All the kits I have seen were plastic or wood for O gauge.
It could be a brass kit?

Homemade, Maybe? 
The trucks are screwed on with a nut?

Nice car what are you going to do with it?


----------



## T-Man (May 16, 2008)

I can safely say it was originally for two rail operation with the scale knuckle. It had to be changed out to use with Lionel. I have no idea how many companies there are. Just check out ebay O scale Brass. One was close but had only two bays. It will turn up.

Without the original trucks the value has diminished.

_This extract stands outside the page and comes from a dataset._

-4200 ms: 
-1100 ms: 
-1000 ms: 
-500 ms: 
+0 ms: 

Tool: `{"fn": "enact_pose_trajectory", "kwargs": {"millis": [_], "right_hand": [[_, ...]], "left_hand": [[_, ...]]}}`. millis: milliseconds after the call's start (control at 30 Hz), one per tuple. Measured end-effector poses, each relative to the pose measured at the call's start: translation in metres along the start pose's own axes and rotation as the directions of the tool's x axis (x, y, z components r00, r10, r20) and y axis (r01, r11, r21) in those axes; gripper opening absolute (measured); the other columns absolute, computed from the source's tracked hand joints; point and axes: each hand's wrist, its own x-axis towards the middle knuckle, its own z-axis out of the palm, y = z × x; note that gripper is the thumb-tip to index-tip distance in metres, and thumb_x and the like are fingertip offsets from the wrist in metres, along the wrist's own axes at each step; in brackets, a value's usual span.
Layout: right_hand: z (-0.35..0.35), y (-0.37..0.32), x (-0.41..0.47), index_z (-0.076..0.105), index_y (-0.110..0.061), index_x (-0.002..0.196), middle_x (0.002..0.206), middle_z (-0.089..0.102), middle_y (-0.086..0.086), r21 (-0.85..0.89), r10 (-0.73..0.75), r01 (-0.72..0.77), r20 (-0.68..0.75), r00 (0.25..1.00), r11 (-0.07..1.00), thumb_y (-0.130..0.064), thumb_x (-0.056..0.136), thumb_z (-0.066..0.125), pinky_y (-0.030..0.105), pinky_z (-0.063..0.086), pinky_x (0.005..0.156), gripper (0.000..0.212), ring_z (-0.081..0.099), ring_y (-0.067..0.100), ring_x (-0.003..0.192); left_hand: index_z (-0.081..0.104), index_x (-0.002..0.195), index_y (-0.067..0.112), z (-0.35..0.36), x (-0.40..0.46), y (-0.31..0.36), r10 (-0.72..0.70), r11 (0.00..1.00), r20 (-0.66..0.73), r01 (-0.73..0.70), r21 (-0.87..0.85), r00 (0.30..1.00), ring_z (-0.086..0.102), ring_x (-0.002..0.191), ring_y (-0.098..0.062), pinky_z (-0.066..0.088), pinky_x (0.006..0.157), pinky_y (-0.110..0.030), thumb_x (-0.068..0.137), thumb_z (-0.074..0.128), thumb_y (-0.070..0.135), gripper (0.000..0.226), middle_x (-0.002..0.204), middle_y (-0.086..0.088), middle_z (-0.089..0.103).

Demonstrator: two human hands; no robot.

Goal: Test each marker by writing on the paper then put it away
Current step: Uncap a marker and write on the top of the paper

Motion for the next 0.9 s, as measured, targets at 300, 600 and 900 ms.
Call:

It looks beat up too.


----------



## periiwrinkle (Sep 12, 2011)

*no identifying marks*



shaygetz said:


> While it could be a kit, I'm believing it's a brass import from the 60s or 70s, Max Gray or along those lines.


If it is a Max Gray or some other manufacterer's product, wouldn't there be a brand name, or stock number, or some such other 'identifier'?
(there are absolutely no such identifying marks)...
Thank you for your expertise...


----------



## periiwrinkle (Sep 12, 2011)

*A 'two rail operation'?*



T-Man said:


> I can safely say it was originally for two rail operation with the scale knuckle. It had to be changed out to use with Lionel. I have no idea how many companies there are. Just check out ebay O scale Brass. One was close but had only two bays. It will turn up.
> 
> Without the original trucks the value has diminished. It looks beat up too.



Interesting -- what is a 'two rail operation'?... and do you have any idea as to it's worth?

Thank you for your information and knowledge...


----------



## periiwrinkle (Sep 12, 2011)

big ed said:


> All the kits I have seen were plastic or wood for O gauge.
> It could be a brass kit?
> 
> Homemade, Maybe?
> ...



Thank you for your reply
Yes, the trucks are fastened with nut and bolt, (T-man replied that it might have originally been made for a different system?)...
I am looking to sell it if I can ever figure out how much to ask for it...


----------



## shaygetz (Sep 23, 2007)

periiwrinkle said:


> If it is a Max Gray or some other manufacterer's product, wouldn't there be a brand name, or stock number, or some such other 'identifier'?
> (there are absolutely no such identifying marks)...
> Thank you for your expertise...


You're welcome... As fior markers, not necessarily...the mark may have been as simple as a sticker or medallion easily removed for painting. The cleanness of the joints leads me to believe an assembly line model, as well as the straightness of the detail, like something assembled in a jig.


----------



## T-Man (May 16, 2008)

Value? The top hopper in excellent condition on e bay was 300.
I would watch ebay and see what people are paying. I would guess around 80 It has nice detail and the three bays were rare most of them were two. Two rail is true scale three is the Lionel version with larger couplers. You may want to look at coupler and truck costs. Brass is a field unto itself. I don't know anyone into O scale brass.
Good Luck


----------



## Reckers (Oct 11, 2009)

"A two-rail operation" means the track has two rails instead of three, like a conventional cross-country train. Electrically-powered subways often have 3 rails, with the center rail "hot". In like manner, some electric trains have two rails, and others, notably O gauge Lionel, have 3.


----------



## Big Ed (Jun 16, 2009)

Reckers said:


> "A two-rail operation" means the track has two rails instead of three, like a conventional cross-country train. Electrically-powered subways often have 3 rails, with the center rail "hot". In like manner, some electric trains have two rails, and others, notably O gauge Lionel, have 3.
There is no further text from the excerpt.